Mobile AI Apache-2.0

MLC LLM

Machine Learning Compilation framework for deploying LLMs on mobile devices, browsers, and edge hardware. Native iOS, Android, and WebGPU support.

Website GitHub

Platforms: androidioswindowsmacoslinuxcross-platform

MLC LLM is a universal deployment framework that brings large language models to mobile phones, web browsers, and edge devices through machine learning compilation. It uses Apache TVM to compile models into optimized native code for each target platform, enabling on-device inference on iOS, Android, WebGPU-capable browsers, and embedded systems. For developers building AI-powered mobile or web applications that need on-device LLM inference without cloud dependencies, MLC LLM is the most versatile cross-platform compilation solution available.

Key Features

True cross-platform deployment. A single model can be compiled and deployed to iOS (Metal), Android (OpenCL/Vulkan), web browsers (WebGPU), Windows, macOS, and Linux from the same source. This write-once-deploy-everywhere approach eliminates the need for platform-specific inference engines.

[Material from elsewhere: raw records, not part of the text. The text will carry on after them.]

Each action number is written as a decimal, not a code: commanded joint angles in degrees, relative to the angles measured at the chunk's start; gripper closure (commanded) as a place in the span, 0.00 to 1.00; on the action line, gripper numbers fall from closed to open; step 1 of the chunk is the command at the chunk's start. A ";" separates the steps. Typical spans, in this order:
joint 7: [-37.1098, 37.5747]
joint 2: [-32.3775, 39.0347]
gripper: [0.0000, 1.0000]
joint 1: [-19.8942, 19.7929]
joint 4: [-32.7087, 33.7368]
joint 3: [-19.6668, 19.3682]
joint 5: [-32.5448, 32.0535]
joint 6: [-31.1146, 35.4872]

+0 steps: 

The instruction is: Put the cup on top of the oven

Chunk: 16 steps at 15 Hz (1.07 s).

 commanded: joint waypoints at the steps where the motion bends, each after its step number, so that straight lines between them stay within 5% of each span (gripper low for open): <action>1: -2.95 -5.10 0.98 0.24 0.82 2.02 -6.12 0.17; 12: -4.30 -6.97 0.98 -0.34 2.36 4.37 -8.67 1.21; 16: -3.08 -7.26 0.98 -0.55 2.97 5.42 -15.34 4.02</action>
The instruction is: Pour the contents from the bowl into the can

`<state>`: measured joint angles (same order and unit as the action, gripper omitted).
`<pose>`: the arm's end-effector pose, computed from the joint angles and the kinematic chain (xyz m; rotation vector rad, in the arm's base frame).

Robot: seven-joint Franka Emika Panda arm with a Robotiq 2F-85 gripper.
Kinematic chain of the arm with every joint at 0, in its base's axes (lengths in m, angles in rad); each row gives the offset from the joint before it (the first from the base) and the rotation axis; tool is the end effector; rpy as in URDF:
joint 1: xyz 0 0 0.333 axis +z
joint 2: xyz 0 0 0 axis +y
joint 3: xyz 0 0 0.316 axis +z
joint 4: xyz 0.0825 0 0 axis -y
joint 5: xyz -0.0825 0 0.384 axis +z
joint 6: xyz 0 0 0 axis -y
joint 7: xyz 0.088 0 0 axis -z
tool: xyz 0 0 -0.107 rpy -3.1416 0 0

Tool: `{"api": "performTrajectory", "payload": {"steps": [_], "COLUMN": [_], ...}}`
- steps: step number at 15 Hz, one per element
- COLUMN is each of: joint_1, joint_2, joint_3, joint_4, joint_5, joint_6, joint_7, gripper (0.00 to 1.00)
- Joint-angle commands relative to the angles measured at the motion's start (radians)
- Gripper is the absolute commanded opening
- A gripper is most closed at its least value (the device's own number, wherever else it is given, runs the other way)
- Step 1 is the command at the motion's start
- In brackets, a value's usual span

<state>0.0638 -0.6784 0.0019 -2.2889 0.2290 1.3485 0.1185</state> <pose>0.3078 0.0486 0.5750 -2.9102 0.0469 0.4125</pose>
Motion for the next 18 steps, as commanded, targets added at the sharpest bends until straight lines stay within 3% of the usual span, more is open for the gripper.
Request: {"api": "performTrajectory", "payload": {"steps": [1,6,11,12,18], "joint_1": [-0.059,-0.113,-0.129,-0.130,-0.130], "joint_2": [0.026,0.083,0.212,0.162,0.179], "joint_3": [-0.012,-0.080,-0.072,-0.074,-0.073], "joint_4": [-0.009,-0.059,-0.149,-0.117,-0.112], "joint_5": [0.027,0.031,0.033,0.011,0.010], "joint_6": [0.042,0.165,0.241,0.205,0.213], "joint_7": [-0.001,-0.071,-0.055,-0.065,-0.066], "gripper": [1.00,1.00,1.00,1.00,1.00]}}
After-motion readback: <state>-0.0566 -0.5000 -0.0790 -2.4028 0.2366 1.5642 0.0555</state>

Machine learning compilation. MLC LLM uses Apache TVM’s compilation stack to transform models from high-level frameworks into optimized code for each target device. The compiler automatically tunes performance for specific hardware, generating optimized kernels for GPU, CPU, and accelerator backends.

Mobile-native SDKs. Native SDKs for iOS (Swift) and Android (Kotlin/Java) let developers integrate LLM inference directly into mobile applications. The SDKs handle model loading, tokenization, and generation with platform-appropriate APIs.

WebGPU browser inference. MLC LLM can run models directly in web browsers using WebGPU, requiring no server-side infrastructure. Users visit a web page and run inference on their own GPU through the browser, enabling truly serverless AI applications.

Quantization and optimization. Support for 3-bit and 4-bit quantization makes models small enough to fit on mobile devices with limited memory. The compilation process applies platform-specific optimizations including operator fusion and memory planning.

OpenAI-compatible serving. For server deployments, MLC LLM includes an OpenAI-compatible REST API server with continuous batching and structured generation support.

When to Use MLC LLM

Choose MLC LLM when you need to deploy LLMs on mobile devices, in web browsers, or on edge hardware. It is essential for mobile app developers adding offline AI features, web developers wanting client-side inference, and IoT/edge deployment scenarios where cloud connectivity is unreliable.

Ecosystem Role

MLC LLM fills the mobile and edge deployment gap that desktop-focused tools like Ollama and llama.cpp leave open. While llama.cpp has some mobile support, MLC LLM’s compilation approach produces more optimized binaries for specific devices. For server-side inference, vLLM or Ollama are simpler choices. MLC LLM’s strength is pushing LLMs to platforms where traditional inference engines struggle.